In der EU sind folgende Punkte von Relevanz:

  • Es wird ein Fernabsatzvertrag benötigt.
  • Die Widerrufsfrist wird auf 14 Tage vereinheitlicht.
  • Es besteht ein Zurückbehaltungsrecht am Kaufpreis, bis der Anbieter die Ware zurück erhält oder die Rücksendung nachgewiesen ist.
  • Der Kunde muss seinen Widerruf eindeutig erklären und kann die Ware nicht einfach kommentarlos zurückschicken (einheitliches Formular nötig).
  • Es wird kein Rückgaberecht mehr geben. Bislang konnte dem Kunden ein Rückgaberecht alternativ zum Widerrufsrecht eingeräumt werden.
  • Im Widerrufsfall muss der Verbraucher die Kosten der Rücksendung tragen, vorausgesetzt, der Unternehmer hat ihn vorab darüber informiert. Der Online-Händler kann die Rücksendekosten aber freiwillig übernehmen.
  • Bei nicht paketversandfähiger Ware hat der Online-Händler die Höhe der Rücksendkosten in der Widerrufsbelehrung anzugeben.

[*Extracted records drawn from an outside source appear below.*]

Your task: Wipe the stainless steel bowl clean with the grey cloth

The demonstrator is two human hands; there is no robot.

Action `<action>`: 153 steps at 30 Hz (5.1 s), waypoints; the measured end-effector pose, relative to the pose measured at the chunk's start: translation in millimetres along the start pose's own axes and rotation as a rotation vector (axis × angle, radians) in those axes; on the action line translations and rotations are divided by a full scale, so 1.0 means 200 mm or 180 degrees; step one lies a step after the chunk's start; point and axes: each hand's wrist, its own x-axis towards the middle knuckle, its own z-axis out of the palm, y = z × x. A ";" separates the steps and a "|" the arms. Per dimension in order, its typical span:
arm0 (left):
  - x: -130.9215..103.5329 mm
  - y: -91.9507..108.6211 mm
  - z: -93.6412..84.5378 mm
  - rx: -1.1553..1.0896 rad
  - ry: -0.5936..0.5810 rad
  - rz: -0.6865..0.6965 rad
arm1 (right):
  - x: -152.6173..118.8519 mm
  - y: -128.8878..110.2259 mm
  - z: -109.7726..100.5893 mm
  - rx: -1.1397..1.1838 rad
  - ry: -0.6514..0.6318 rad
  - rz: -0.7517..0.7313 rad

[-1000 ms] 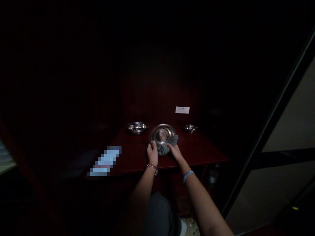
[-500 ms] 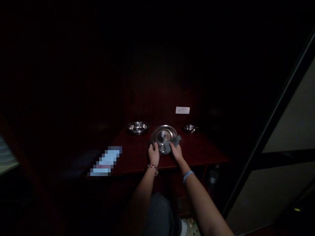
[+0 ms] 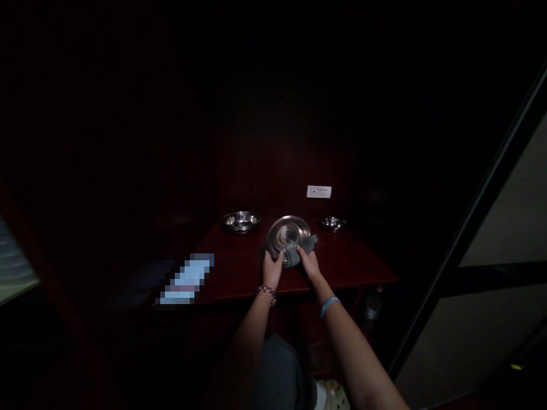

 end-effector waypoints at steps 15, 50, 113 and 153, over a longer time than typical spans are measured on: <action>0.01 -0.01 0.00 -0.0021 -0.0136 0.0031 | 0.00 0.00 0.00 0.0046 -0.0093 -0.0082; 0.02 -0.02 -0.01 0.0136 0.0452 0.0016 | 0.00 0.01 0.01 -0.0032 0.0119 -0.0014; 0.02 0.00 0.00 -0.0515 0.0605 0.0014 | -0.01 -0.01 0.03 -0.0080 -0.0077 -0.0251; 0.00 0.01 0.00 0.0059 0.0177 -0.0021 | -0.03 -0.03 0.03 -0.0106 0.0286 -0.0145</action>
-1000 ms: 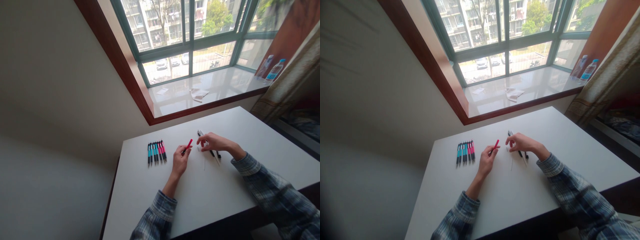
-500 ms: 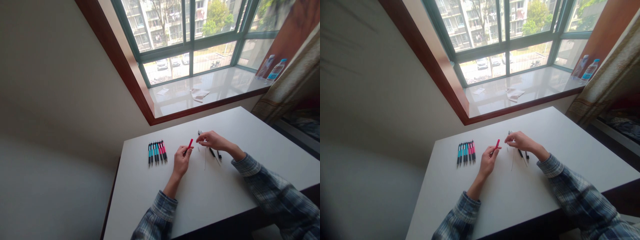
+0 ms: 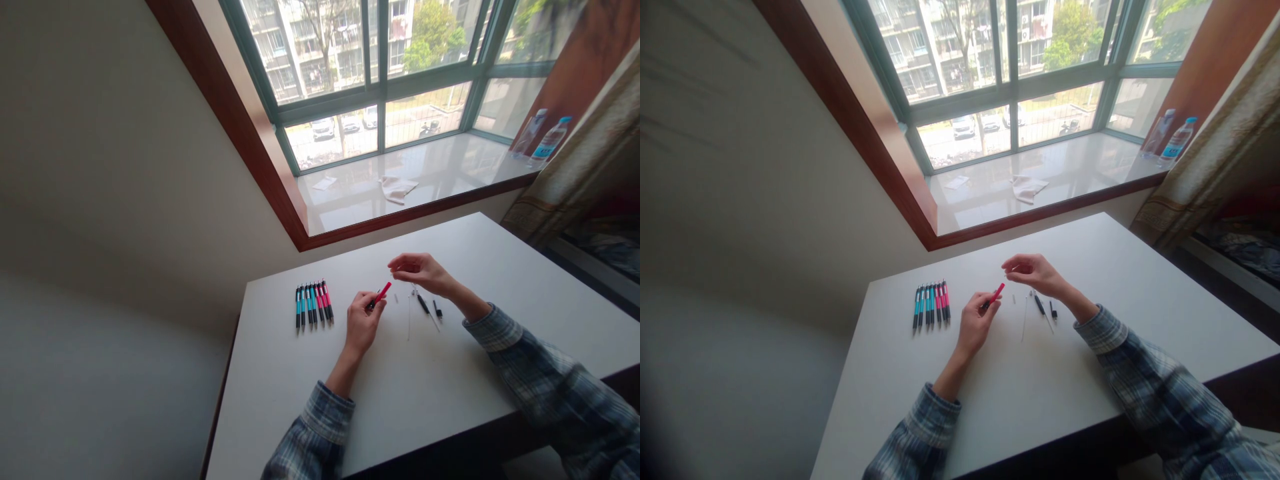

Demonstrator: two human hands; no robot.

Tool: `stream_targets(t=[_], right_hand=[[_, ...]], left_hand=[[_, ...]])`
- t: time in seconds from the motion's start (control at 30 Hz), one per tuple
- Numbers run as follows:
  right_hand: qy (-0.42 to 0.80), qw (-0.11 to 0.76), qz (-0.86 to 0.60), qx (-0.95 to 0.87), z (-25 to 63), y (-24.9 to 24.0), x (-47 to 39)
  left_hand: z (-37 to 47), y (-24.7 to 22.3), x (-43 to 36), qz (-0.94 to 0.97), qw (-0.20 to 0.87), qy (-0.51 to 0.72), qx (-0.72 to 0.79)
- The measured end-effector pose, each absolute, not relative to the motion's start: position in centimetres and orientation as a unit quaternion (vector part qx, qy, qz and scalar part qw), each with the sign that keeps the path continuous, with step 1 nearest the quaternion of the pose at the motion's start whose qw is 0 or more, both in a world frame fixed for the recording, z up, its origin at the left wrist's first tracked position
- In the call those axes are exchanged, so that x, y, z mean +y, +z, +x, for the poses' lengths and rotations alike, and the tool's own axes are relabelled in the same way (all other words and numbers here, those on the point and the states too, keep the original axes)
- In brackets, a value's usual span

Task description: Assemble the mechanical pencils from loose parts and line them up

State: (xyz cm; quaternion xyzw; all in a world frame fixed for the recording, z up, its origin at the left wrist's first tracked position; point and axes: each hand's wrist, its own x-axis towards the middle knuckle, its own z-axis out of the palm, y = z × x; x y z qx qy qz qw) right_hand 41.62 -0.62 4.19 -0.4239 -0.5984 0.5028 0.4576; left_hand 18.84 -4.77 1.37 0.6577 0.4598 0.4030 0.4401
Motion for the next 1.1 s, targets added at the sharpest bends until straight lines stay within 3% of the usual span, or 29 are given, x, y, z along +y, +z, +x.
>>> stream_targets(t=[0.7,0.83,1.1], right_hand=[[0.482,0.416,-0.384,-0.668,41.0,5.5,-1.6],[0.409,0.416,-0.406,-0.703,41.4,6.3,-1.9],[0.242,0.163,-0.413,-0.863,42.8,5.1,-4.7]], left_hand=[[19.0,1.5,-4.7,0.641,0.442,0.409,0.475],[18.8,1.6,-4.6,0.624,0.458,0.423,0.471],[18.8,1.5,-4.6,0.598,0.46,0.454,0.474]])
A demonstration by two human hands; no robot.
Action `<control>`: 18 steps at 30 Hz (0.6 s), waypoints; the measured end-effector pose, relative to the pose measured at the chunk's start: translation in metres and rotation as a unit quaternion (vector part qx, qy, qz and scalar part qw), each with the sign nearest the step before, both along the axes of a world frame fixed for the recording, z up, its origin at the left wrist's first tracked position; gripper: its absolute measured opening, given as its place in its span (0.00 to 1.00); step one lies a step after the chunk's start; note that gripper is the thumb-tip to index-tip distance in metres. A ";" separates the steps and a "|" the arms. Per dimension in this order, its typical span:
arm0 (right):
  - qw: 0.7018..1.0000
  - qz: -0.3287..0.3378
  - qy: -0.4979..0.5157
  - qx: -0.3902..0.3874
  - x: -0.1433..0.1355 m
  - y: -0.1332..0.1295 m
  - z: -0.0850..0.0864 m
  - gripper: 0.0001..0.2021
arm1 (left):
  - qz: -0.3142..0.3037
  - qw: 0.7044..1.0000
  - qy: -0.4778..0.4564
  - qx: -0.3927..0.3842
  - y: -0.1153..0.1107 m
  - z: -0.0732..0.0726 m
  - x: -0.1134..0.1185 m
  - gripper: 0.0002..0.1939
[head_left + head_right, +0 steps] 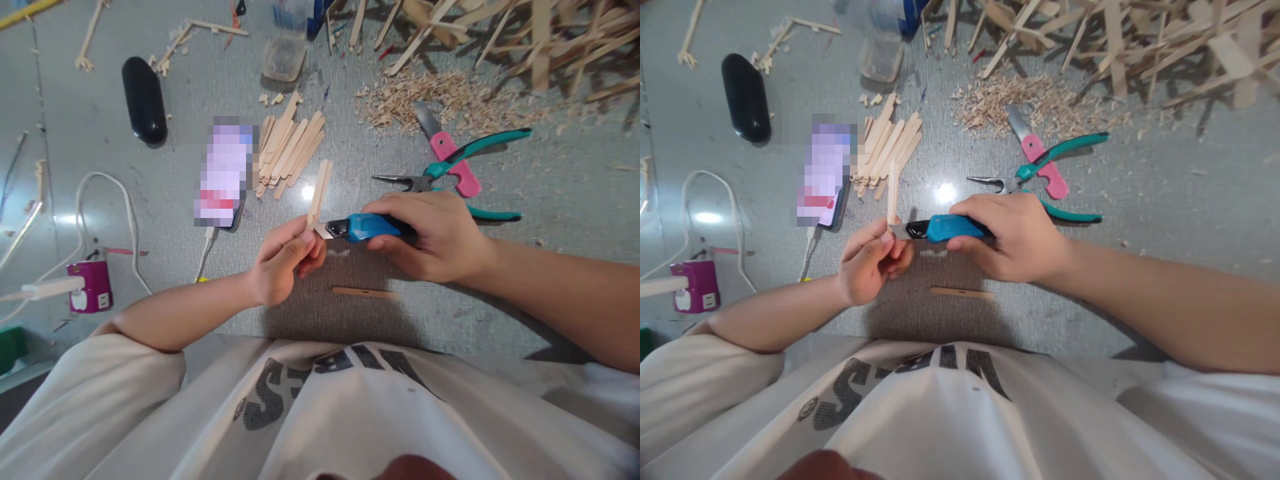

  • Das Widerrufsrecht des Verbrauchers erlischt in jedem Fall 12 Monate nach dem Vorliegen der Voraussetzungen für den Fristbeginn.
  • Ausnahmen vom Widerrufsrecht: versiegelte Waren, die aus Gründen des Gesundheitsschutzes oder der Hygiene nicht zur Rückgabe geeignet sind und deren Versiegelung entfernt wurde.
  • Der Händler darf für Zahlungen mit Kreditkarte oder bestimmten anderen Zahlungsmittel nicht über Zuschläge mitverdienen und er muss dem Verbraucher mindestens ein zumutbares Zahlungsmittel zur Verfügung stellen, mit dem er ohne Aufschläge seine Rechnung begleichen kann.
  • Checkboxen, mit denen ein Kunde Zusatzleistungen bestellen kann, dürfen nicht mehr automatisch ausgewählt sein.